**Task brief**
Repeat the entries that appear below, exactly as they are given.

====== Supplied data ======

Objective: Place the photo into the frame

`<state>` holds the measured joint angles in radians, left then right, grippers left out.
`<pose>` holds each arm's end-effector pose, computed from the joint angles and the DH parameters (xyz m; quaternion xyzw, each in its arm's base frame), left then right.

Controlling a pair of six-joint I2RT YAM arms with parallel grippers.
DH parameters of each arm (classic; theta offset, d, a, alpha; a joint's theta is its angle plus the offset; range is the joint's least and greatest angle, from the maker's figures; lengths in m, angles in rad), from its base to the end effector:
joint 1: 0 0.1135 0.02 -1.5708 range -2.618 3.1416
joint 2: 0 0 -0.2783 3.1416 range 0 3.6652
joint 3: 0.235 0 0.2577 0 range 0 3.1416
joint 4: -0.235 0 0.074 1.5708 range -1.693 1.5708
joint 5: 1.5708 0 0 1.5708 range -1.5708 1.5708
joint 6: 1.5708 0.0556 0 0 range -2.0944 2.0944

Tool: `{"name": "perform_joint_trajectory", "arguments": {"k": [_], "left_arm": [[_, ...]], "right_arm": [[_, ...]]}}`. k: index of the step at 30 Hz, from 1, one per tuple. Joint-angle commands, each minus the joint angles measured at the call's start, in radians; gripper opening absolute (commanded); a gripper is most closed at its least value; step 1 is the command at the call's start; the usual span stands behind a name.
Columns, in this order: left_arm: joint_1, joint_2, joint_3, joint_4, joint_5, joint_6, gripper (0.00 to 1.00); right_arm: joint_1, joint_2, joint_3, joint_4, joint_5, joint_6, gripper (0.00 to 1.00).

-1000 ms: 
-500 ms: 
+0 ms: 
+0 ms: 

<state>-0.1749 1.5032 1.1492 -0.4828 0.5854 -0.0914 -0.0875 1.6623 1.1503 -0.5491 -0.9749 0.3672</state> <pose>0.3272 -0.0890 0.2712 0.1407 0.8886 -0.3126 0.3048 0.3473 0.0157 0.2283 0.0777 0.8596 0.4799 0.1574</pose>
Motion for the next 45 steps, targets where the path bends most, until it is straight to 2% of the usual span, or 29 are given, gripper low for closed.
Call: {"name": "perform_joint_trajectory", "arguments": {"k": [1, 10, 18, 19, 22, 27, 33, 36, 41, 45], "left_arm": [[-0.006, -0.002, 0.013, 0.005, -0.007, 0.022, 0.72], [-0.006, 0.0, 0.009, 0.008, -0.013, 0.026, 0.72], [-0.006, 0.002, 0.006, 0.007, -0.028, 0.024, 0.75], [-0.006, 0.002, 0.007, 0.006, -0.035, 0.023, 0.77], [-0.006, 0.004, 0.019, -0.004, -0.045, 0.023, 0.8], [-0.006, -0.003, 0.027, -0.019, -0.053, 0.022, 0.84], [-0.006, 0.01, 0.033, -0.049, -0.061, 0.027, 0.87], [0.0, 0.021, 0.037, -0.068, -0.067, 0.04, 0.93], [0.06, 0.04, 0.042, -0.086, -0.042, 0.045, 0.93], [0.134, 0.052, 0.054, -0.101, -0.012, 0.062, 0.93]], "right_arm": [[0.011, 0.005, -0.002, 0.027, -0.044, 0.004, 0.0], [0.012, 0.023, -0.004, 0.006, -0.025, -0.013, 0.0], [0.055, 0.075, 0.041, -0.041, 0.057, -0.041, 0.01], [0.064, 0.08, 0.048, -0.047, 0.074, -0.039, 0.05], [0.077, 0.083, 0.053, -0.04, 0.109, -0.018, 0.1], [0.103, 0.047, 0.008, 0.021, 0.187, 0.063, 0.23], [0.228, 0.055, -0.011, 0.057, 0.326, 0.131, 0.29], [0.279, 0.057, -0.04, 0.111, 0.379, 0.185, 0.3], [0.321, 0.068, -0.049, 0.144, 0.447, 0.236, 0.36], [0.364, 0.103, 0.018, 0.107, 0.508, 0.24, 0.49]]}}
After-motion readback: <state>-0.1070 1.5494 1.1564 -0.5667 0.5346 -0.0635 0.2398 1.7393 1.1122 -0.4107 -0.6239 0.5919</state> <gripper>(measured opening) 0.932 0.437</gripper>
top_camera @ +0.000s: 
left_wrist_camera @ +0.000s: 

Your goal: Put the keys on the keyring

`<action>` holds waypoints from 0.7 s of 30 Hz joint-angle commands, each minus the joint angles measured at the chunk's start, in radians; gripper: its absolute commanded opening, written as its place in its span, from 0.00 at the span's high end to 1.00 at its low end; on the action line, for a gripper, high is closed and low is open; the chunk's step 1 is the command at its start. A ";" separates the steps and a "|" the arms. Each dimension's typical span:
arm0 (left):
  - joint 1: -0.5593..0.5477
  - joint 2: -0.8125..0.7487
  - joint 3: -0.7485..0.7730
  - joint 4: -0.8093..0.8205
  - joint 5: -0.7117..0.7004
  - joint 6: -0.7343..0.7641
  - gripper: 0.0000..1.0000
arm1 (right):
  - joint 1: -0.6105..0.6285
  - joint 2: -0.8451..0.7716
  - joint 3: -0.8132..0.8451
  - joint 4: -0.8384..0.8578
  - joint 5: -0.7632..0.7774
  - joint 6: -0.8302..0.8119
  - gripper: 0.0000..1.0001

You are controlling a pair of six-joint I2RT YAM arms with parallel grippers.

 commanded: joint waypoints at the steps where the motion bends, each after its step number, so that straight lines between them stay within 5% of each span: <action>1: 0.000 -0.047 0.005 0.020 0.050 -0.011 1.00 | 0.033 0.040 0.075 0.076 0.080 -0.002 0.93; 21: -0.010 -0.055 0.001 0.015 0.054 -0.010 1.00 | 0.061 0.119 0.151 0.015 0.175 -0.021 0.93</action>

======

**Exercise result**
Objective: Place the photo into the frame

`<state>` holds the measured joint angles in radians, left then right, grippers left out.
`<pose>` holds each arm's end-effector pose, computed from the joint angles and the DH parameters (xyz m; quaternion xyzw, each in its arm's base frame), left then right.

Controlling a pair of six-joint I2RT YAM arms with parallel grippers.
DH parameters of each arm (classic; theta offset, d, a, alpha; a joint's theta is its angle plus the offset; range is the joint's least and greatest angle, from the maker's figures; lengths in m, angles in rad), from its base to the end effector:
joint 1: 0 0.1135 0.02 -1.5708 range -2.618 3.1416
joint 2: 0 0 -0.2783 3.1416 range 0 3.6652
joint 3: 0.235 0 0.2577 0 range 0 3.1416
joint 4: -0.235 0 0.074 1.5708 range -1.693 1.5708
joint 5: 1.5708 0 0 1.5708 range -1.5708 1.5708
joint 6: 1.5708 0.0556 0 0 range -2.0944 2.0944

Tool: `{"name": "perform_joint_trajectory", "arguments": {"k": [_], "left_arm": [[_, ...]], "right_arm": [[_, ...]]}}`. k: index of the step at 30 Hz, from 1, one per tuple. Joint-angle commands, each minus the joint angles measured at the call's start, in radians; gripper opening absolute (commanded); a gripper is most closed at its least value; step 1 is the command at the call's start; the usual span stands behind a name.
Columns, in this order: left_arm: joint_1, joint_2, joint_3, joint_4, joint_5, joint_6, gripper (0.00 to 1.00); right_arm: joint_1, joint_2, joint_3, joint_4, joint_5, joint_6, gripper (0.00 to 1.00).

-1000 ms: 
-500 ms: 
+0 ms: 
+0 ms: 

<state>-0.1749 1.5032 1.1492 -0.4828 0.5854 -0.0914 -0.0875 1.6623 1.1503 -0.5491 -0.9749 0.3672</state> <pose>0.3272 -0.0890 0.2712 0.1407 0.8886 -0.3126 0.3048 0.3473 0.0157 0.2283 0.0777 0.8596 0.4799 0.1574</pose>
Motion for the next 45 steps, targets where the path bends most, until it is straight to 2% of the usual span, or 29 are given, gripper low for closed.
Call: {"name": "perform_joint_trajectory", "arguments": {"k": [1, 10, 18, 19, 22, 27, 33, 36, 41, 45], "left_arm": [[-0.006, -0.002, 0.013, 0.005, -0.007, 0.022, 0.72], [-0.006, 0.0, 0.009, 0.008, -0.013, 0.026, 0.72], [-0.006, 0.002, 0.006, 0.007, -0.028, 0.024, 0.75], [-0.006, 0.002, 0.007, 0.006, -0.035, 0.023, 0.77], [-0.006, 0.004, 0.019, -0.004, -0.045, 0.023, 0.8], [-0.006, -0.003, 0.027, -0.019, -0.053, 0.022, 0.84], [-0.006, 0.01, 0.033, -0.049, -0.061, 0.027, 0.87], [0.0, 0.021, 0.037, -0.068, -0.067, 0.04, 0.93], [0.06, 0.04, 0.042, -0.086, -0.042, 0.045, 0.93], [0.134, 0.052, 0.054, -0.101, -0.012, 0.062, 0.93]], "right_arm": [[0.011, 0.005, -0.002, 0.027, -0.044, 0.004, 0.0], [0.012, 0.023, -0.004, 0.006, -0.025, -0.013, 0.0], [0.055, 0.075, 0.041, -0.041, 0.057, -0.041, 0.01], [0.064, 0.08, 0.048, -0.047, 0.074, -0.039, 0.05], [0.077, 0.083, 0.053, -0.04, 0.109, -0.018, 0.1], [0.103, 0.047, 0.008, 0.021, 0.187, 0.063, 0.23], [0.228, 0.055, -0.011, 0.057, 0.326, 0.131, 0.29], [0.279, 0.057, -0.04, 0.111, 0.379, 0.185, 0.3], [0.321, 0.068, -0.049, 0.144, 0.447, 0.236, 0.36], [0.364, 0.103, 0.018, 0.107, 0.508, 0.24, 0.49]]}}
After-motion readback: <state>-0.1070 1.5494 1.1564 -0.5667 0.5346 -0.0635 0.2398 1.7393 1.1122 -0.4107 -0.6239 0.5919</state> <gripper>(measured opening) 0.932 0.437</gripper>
top_camera @ +0.000s: 
left_wrist_camera @ +0.000s: 

Your goal: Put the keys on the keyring

`<action>` holds waypoints from 0.7 s of 30 Hz joint-angle commands, each minus the joint angles measured at the chunk's start, in radians; gripper: its absolute commanded opening, written as its place in its span, from 0.00 at the span's high end to 1.00 at its low end; on the action line, for a gripper, high is closed and low is open; the chunk's step 1 is the command at its start. A ";" separates the steps and a "|" the arms. Each dimension's typical span:
arm0 (left):
  - joint 1: -0.5593..0.5477
  - joint 2: -0.8125..0.7487
  - joint 3: -0.7485..0.7730
  - joint 4: -0.8093..0.8205
  - joint 5: -0.7117..0.7004
  - joint 6: -0.7343..0.7641
  - gripper: 0.0000..1.0000
arm1 (right):
  - joint 1: -0.6105..0.6285
  - joint 2: -0.8451..0.7716
  - joint 3: -0.8132..0.8451
  - joint 4: -0.8384..0.8578
  - joint 5: -0.7632..0.7774
  - joint 6: -0.8302..0.8119
  - gripper: 0.0000..1.0001

You are controlling a pair of six-joint I2RT YAM arms with parallel grippers.

 commanded: joint waypoints at the steps where the motion bends, each after its step number, so that straight lines between them stay within 5% of each span: <action>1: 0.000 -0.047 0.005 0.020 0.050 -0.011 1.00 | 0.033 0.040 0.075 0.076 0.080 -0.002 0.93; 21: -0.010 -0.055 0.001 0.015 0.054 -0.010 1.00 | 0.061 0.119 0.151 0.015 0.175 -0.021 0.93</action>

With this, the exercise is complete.